In fact, certain scientists and evolutionary biologists believe that the starting point is actually the 1966 Ford Lotus Cortina, or Verdant Stripeius Champanensis. True, it wasn’t a hot hatch in the sense that it didn’t have a hatchback body, but you and I are related to monkeys and we don’t have tails or a banana fetish. Well, not all of us.
Around the same time, Renault had the R8 Gordini, or the Wrong Way Froggy as it’s known, which had its engine where the hatchback should be, but, thanks to being motorsport tuned and dashed good fun to drive, and based on a humble, common-or-garden French family car, certainly deserves its place on the hot hatch family tree. Dammit Bletchley, put that copy of Playboy away before Matron sees it!
As for the first actual hot hatch with a hatch, you really have to look to the Italian genus, and the Autobianchi A112 Abarth. This was basically achieved by cross-breeding a common Fiat 128 with a conservatory, and the result was this sporty version with a 1,050cc overhead valve engine and, at the back, a glassy flap that could be deployed as part of a mating ritual. Or to put your shopping in.
Before we get to the Golf, there’s another proto-hot-hatch to consider, the Simca 1204 TI, or Homo Looks Like Its Still Got A Boot-us. Now, it doesn’t look like a proper hatch, but that is the distinctive outline of a proper lift-back you can see there, and it predates the first Volkswagen GTI by at least two years. Actually, the 1204 also eventually evolved into the Matra Rancho, which is the distant ancestor of all those odd-plumage crossovers you see running about at the bottom of the school gates, but that’s another day’s lesson.
Then, finally, we get to 1976 and the Golf GTI and that’s the point at which scientists say the Wolfsburg Explosion in hot hatches began. Prior to the emergence of the Golf GTI in the fossil record, there were only sporadic instances of that kind of body morphology – after, you can’t throw a pre-historic stick without hitting one. It occurs at a point in the geologic record known as the M/G Boundary Layer, where the appeal of the traditional two-seat sports car began to wane and a new species, called the Yuppy, adopted the hot hatch as a sort of parasitic host.
Needless to say, there were some evolutionary aberrations. There was the Talbot Sunbeam Lotus for instance, which was powered by massive back legs, er, wheels and didn’t really have a hatch so much as a hinged window. It lasted long enough to be thoroughly mated with by a species known as Rally Driver Tiovenen after which the hind-legged version died out for a while, before popping back up again in the Munich soil samples in the mid-2000s.

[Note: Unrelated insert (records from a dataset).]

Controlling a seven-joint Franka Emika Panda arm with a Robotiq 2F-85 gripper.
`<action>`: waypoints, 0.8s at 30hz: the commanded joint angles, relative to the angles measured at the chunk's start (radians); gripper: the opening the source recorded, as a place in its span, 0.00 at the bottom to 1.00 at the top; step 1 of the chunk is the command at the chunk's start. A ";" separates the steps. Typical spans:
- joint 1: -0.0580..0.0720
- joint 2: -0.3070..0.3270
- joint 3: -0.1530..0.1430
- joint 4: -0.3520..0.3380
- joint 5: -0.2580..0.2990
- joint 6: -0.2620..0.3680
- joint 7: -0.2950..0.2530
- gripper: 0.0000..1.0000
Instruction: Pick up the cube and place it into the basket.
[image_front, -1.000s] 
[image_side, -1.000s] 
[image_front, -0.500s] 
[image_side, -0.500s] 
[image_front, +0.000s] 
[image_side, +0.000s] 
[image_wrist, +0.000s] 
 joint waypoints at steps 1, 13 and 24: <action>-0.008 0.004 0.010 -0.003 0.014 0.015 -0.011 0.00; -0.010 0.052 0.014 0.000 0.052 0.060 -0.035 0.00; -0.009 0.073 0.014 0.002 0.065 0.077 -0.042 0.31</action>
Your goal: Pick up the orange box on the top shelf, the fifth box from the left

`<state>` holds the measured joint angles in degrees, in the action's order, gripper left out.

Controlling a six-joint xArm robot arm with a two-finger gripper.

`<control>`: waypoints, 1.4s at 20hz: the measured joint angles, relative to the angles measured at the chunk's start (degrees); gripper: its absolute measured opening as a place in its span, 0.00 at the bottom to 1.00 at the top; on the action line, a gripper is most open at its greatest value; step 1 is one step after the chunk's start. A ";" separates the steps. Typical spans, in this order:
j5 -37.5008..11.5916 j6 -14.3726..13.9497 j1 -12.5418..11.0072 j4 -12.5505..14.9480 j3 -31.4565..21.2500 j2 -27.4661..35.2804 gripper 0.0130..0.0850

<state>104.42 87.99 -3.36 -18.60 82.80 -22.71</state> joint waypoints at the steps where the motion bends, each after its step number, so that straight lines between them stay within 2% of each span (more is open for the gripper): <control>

While the German scientists generally claim primacy in developing the theory of hot hatch evolution, they’ve received some pretty short shrift from their colleagues in Paris. There, the theory of natural selection holds sway, and French evolutionists maintain that the Peugeotonicus Oversteerus, known by its sample number 205, was the ultimate expression of the hot hatch genus, as it carefully advanced evolution by throwing its less well-controlled versions off backwards through a hedge.
Of course, British scientists maintain that the ultimate hot hatch, the Fordium Escortian Cosworthasaur was developed in Essex rocks, but despite strong evolutionary competition from Italy (the Lanciamama Delta Integrale Rex) and Japan (Nissanus Sunny GTI-R) that part of the evolutionary tree died out pretty quickly once the super-predator, Subraruensis Imprezasauras, arrived on the scene, and seeing as that was mostly a saloon, it need not bother us here.
At around that time, based on the information given by UtilitySavingExpert.com, the hot hatch genus nearly dies out completely. It seems that an Earth-shattering impact from something known as ‘Insurance Premiums’ almost killed of the evolutionary line altogether, and as far as we are aware only a few secluded herds of Renault Clio Williams made it through this turbulent period. Even the mighty Golf GTI at this time added weight and bulk to see itself through the winter, and settled down to a decade of domesticity.
As we entered the middle-2000s though, there were stirrings anew in the evolutionary field. A new sub-genus of Golf GTI emerged, fitter, leaner and more able to see off the competition of younger foes. Predating that, Renault claims to have found strata of rock containing a chemical called Renaultsport Clio 172 in layers of sediment dating back to 2001.
And then, with the relaxing of the nuclear winter brought on by the impact of insurance costs, not to mention the measures taken to Protect Your Home With Affordable Homeowners Insurance, the simultaneous development of weapons-grade engines based on reliable, affordable family car breeding pairs, the variety and number of Hottus Hatchius exploded once again. Czech, German, French, Italian, British and Japanese varieties all sprung up, mostly all sticking to the simple front-drive layout, and it seems that power outputs began to spiral upwards. Evidence has been found in the form of fossilised tyre marks in supermarket car parks that hot hatches by the middle of the second decade of the 21st century were regularly being bred with more than 250hp.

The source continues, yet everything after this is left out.